Matt stared at them. He’d never thought of the two men outside their duties as music teacher and bodyguard. He’d never tried to communicate with them, and besides, he’d always assumed Daft Donald wasn’t bright.
“I’d better begin,” sighed Celia. She settled Matt between the two men and fetched him a mug of hot cocoa. The odor brought back memories so profound, the room wavered before his eyes. For an instant Matt was in the little house in the poppy fields. A storm raged outside, but in the house it was warm and safe. Then the scene faded, and he was back in the kitchen.
“You remember what I said about El Patrón never letting anything go?” Celia began. Matt nodded. “Tam Lin used to say that things—and people—became part of El Patrón’s dragon hoard.”
Used to say, Matt thought with a chill. What did that mean?
“That’s why he wouldn’t let Felicia run away and why he kept Tom close to him, although he hated the boy. We all belonged to him—the Alacràns, the bodyguards, the doctors, me, Tam Lin, and you. Most of all, you.”
38
THE HOUSE OF ETERNITY
Matt saw that last ev
ening in his mind’s eye as Celia and the others told the story. When she faltered, Daft Donald would take up the narrative on his computer.
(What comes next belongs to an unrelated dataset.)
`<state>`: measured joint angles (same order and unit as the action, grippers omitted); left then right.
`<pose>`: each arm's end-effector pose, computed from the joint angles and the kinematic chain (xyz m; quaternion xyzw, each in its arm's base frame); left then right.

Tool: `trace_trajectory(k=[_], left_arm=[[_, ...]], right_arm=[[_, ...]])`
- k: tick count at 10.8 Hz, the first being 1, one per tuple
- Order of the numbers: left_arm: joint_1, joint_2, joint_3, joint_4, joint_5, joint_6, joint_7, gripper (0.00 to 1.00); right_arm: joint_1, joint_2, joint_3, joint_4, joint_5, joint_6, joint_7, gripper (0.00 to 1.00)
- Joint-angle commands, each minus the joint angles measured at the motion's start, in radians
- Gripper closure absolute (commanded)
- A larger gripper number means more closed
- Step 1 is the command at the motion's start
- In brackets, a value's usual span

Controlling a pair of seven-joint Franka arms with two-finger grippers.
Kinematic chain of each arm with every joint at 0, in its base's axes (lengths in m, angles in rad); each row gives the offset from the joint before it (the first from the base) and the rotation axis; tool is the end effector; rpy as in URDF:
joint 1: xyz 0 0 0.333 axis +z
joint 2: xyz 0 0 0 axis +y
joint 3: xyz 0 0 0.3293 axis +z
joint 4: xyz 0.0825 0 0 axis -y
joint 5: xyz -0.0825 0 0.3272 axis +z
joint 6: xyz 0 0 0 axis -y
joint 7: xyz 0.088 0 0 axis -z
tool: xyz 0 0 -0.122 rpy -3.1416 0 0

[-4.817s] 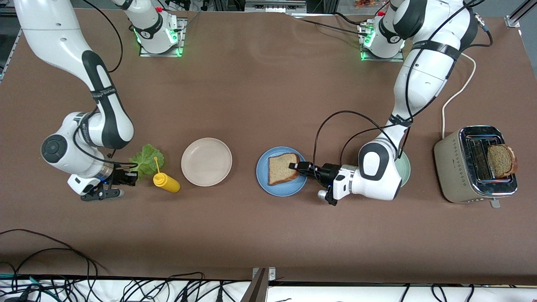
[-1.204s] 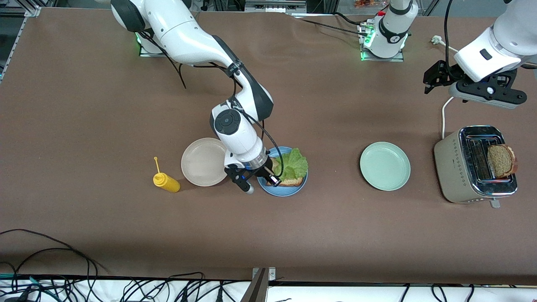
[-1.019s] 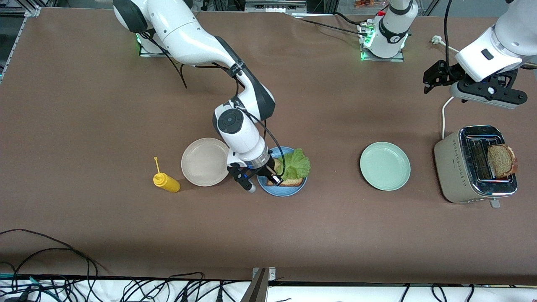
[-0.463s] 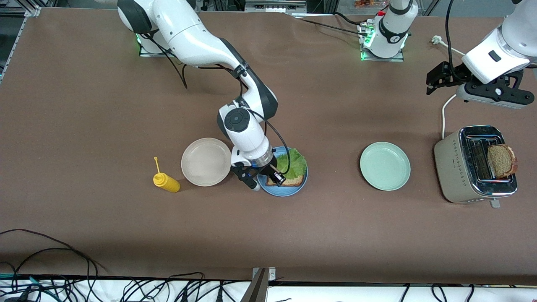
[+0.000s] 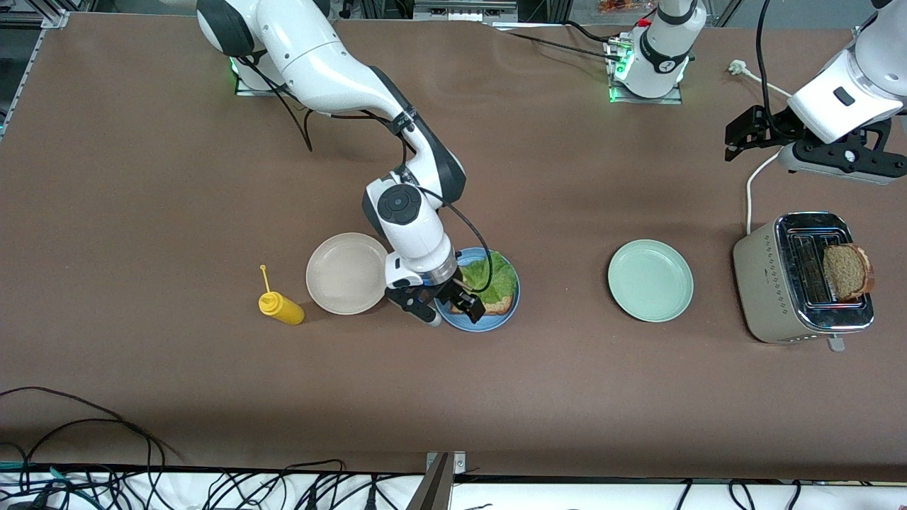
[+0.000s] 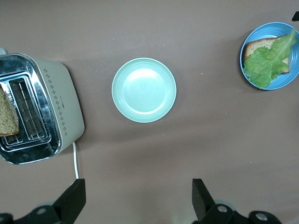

Sometimes Mr. Ortega would burst in with an opinion.
While he, Matt, was lying under the stars at the oasis, Tam Lin and everyone else had been called to the wake. Celia was missing because she was supposed to be an eejit. Mr. Ortega was missing because he hadn’t heard about it. Besides, he’d lived such a quiet existence for so many years that everyone had forgotten about him.
The Farm Patrol stood at attention in the gathering dusk. Six bodyguards, including Tam Lin and Daft Donald, carried the coffin from the hospital to the desert beyond the mausoleum. One man alone could have carried El Patrón, but the coffin was so encrusted with gold that six could barely lift it.
They walked slowly as a choir of eejit children sang the “Humming Chorus” from the opera Madama Butterfly. It was one of El Patrón’s favorite pieces, and the eejits’ voices were high and sweet.
“I heard it from the stables,” said Celia, wiping her eyes. “He was an evil man, but the music would have broken your heart.”
A door had been opened in the ground. A ramp led deep down into a vast underground chamber lit by candles. It was only the first of many chambers leading off under the earth. Daft Donald said he didn’t know how many there were.
The coffin was a wonder, Daft Donald wrote on his computer. It had an image of El Patrón on the lid, like the portrait of an Egyptian pharaoh. El Patrón looked about twenty-five. You couldn’t recognize him, except—and here Daft Donald glanced up—that he looked a great deal like Matt.
Matt felt cold.
Everyone went down into the chamber, the bodyguard continued typing, which was filled with drifts of gold coins. You had to wade through them like sand on a beach. Daft Donald saw some of the bodyguards scoop some up and hide them in their pockets. The priest performed the funeral rites. Then the eejits and Farm Patrol were sent away. It was time for the wake.
“Which is just another name for a party,” interrupted Mr. Ortega. “You celebrate the dead man’s life—or in this case, his eight lives. You were supposed to be the ninth, Matt.”